On the surface, The Philosophical Hitchcock: Vertigo and the Anxieties
of Unknowingness, is a close reading of Alfred Hitchcock's 1958
masterpiece Vertigo. This, however, is a book by Robert B. Pippin, one
of our most penetrating and creative philosophers, and so it is also
much more. Even as he provides detailed readings of each scene in the
film, and its story of obsession and fantasy, Pippin reflects more
broadly on the modern world depicted in Hitchcock's films. Hitchcock's
characters, Pippin shows us, repeatedly face problems and dangers rooted
in our general failure to understand others--or even ourselves--very
well, or to make effective use of what little we do understand.

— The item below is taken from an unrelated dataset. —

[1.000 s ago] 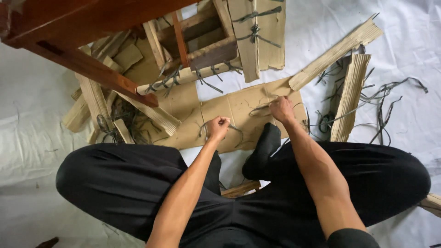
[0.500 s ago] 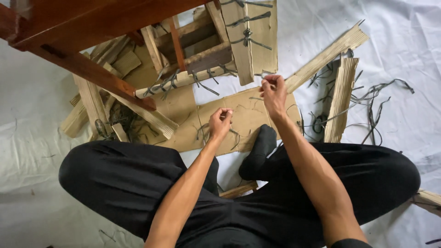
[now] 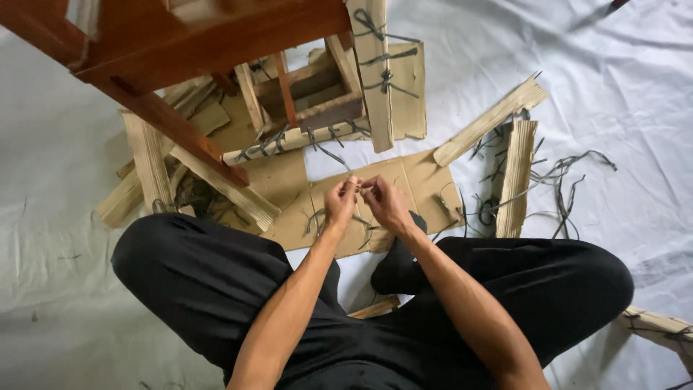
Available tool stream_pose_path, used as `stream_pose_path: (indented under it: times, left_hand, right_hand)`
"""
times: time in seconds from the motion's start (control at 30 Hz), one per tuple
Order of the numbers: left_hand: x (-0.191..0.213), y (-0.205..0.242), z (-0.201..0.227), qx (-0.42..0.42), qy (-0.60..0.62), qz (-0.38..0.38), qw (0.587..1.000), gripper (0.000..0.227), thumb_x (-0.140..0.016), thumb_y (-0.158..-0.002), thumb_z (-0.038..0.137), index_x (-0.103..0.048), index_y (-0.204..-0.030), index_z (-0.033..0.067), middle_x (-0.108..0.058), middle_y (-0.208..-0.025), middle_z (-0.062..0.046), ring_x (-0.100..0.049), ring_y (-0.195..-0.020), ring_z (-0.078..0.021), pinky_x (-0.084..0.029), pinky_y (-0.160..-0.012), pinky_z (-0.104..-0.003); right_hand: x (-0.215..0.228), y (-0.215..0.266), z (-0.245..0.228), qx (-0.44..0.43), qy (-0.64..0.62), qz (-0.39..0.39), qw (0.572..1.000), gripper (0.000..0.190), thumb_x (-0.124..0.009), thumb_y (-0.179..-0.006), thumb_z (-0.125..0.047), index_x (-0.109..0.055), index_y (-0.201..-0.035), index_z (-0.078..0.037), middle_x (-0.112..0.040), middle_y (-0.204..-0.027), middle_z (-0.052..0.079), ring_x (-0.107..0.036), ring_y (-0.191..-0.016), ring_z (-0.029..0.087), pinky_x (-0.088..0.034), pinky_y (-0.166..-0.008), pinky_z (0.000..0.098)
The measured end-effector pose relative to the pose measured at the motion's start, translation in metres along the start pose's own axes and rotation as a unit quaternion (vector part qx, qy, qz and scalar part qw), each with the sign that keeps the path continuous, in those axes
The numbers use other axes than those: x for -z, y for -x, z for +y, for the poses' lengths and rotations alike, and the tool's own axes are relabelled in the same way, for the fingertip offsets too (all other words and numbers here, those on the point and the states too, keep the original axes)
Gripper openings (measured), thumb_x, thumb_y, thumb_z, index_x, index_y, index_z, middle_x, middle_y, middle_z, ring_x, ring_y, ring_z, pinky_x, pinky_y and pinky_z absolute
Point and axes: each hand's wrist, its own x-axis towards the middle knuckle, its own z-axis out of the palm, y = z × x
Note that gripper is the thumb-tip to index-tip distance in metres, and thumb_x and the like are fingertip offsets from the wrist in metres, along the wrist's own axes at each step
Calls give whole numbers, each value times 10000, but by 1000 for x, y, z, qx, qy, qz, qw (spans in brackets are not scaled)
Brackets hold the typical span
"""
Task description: Wrapping wooden chair legs with cardboard strips and securing them with plastic ties.
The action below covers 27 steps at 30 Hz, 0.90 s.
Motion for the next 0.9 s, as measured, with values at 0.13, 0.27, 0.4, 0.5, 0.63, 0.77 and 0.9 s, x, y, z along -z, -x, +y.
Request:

Vertigo, with its impersonations, deceptions, and fantasies, embodies
a general, common struggle for mutual understanding in the late modern
social world of ever more complex dependencies. By treating this problem
through a filmed fictional narrative, rather than discursively, Pippin
argues, Hitchcock is able to help us see the systematic and deep mutual
misunderstanding and self-deceit that we are subject to when we try to
establish the knowledge necessary for love, trust, and commitment, and
what it might be to live in such a state of unknowingness.
A bold, brilliant exploration of one of the most admired works of
cinema, The Philosophical Hitchcock will lead philosophers and
cinephiles alike to a new appreciation of Vertigo and its meanings.